The reporter asked her a question about race.

“And I answered it,” McKenney says. “Anybody who wants to dispute that my neck of the woods looks anything like me — Asian American in a pandemic that a lot of people in my community still call ‘China flu,’ ‘Kung flu’ and so on — I answered honestly that there are people who say that. I’m the one telling people to wear masks and social distance and that they can’t have gatherings, and I look like the same people they’re blaming.”

Some Kansans didn’t like hearing this.

“Just the fact that race was brought up, people were on social media saying I was playing the race card, ‘Nobody’s racist here, she’s lying, this is not happening,’ ” McKenney says.

But she was overwhelmed by an outpouring of support.

“Letters in the mail, email, Facebook and Twitter messages from people all over the country and internationally saying, ‘Thank you for what you’re doing, standing up for what’s right,’ ” she says. “My entire office is lined with nice cards and drawings from kids who I’d never met that are just nice and supportive. That helps me get through the day.”

Last week, McKenney’s peers in the National Rural Health Association named her 2021’s Rural Health Practitioner of the Year.

From a year of what McKenney understatedly describes as “ups and downs,” what lessons have emerged?

“It sounds like such a Miss America answer, but we have to work together and stop attacking each other,” she says.

“The thing that blows my mind is how much effort is spent on the negativity, trying to justify the misinformation and all the noise,” she adds. “I believe the right things to spend our energy on are to find good information and protect each other and be kind to each other.”

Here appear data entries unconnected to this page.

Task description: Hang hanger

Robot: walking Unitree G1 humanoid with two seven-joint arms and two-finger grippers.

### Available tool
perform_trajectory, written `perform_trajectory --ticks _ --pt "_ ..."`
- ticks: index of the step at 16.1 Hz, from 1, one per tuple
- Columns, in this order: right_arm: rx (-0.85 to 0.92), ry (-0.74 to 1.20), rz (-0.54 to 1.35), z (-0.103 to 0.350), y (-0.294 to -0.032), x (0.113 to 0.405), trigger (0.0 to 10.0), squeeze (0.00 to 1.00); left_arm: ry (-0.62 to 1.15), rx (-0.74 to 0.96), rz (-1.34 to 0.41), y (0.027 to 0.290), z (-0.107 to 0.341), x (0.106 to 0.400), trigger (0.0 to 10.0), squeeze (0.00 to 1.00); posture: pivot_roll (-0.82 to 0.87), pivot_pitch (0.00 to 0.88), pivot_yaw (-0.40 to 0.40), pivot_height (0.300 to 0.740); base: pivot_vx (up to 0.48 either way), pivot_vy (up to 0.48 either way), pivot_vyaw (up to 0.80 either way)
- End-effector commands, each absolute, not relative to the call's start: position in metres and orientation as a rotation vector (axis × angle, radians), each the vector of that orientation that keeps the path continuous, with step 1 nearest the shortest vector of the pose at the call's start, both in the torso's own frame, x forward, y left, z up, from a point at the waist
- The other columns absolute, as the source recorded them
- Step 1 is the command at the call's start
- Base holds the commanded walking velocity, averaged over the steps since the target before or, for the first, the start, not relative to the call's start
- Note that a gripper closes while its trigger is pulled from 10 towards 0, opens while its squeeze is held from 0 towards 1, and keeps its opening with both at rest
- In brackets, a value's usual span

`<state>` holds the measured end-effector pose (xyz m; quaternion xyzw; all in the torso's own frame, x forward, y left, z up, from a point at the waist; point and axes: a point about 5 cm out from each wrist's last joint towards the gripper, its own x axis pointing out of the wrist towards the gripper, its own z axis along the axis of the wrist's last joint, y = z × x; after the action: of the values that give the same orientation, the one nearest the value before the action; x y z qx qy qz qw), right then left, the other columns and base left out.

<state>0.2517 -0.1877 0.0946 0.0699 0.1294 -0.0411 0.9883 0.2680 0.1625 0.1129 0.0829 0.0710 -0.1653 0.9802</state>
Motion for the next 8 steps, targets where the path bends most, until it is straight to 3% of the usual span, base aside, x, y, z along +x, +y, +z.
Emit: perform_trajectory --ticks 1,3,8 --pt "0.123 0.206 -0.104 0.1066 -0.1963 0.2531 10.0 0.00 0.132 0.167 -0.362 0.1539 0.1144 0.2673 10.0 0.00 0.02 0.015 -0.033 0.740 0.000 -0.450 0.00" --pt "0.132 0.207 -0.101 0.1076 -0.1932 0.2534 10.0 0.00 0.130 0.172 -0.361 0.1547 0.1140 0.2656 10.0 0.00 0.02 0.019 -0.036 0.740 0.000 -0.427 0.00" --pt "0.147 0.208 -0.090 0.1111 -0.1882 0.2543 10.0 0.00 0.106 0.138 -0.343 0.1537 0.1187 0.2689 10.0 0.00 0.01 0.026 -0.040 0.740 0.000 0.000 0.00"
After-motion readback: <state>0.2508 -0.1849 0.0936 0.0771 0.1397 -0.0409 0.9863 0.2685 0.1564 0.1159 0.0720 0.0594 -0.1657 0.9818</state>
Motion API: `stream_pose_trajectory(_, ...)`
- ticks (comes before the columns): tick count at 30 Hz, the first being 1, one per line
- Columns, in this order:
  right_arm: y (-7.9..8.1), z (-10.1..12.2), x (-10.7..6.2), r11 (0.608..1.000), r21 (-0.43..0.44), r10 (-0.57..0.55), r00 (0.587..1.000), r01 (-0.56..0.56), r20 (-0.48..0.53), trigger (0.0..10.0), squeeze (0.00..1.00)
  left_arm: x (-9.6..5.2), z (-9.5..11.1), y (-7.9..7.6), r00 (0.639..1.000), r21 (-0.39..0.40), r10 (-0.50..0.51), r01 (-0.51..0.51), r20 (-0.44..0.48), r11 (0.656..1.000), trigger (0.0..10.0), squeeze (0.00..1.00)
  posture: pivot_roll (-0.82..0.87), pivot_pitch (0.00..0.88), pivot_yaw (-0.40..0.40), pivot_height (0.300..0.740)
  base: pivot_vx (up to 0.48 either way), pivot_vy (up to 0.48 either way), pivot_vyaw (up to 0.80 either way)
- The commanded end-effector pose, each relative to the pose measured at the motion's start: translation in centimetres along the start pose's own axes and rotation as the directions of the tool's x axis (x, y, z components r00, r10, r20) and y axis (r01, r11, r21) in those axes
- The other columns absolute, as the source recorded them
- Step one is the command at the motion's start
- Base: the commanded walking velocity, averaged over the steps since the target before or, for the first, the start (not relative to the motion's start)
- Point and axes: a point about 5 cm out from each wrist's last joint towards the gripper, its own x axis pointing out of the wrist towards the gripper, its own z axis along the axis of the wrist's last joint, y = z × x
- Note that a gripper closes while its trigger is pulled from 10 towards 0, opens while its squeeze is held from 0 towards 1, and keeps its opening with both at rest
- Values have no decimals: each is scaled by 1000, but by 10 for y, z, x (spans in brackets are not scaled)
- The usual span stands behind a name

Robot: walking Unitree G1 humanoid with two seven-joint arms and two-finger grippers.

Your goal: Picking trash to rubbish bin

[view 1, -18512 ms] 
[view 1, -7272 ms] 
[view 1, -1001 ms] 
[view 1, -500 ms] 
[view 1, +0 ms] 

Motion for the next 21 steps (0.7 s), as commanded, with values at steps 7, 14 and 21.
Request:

Then McKenney says something extraordinary about a year of late-night tears, stress, working through weekends and personal insults.

“It was worth it,” she says. “Patients are no longer crying on the phone because they’re so scared and unsure of the future. They’re finally saying, ‘I’m excited, I just got my vaccine, I can’t believe we made it.’ It’s been hard, but I would do it again for the people who need it.”

Let’s make sure she doesn’t have to.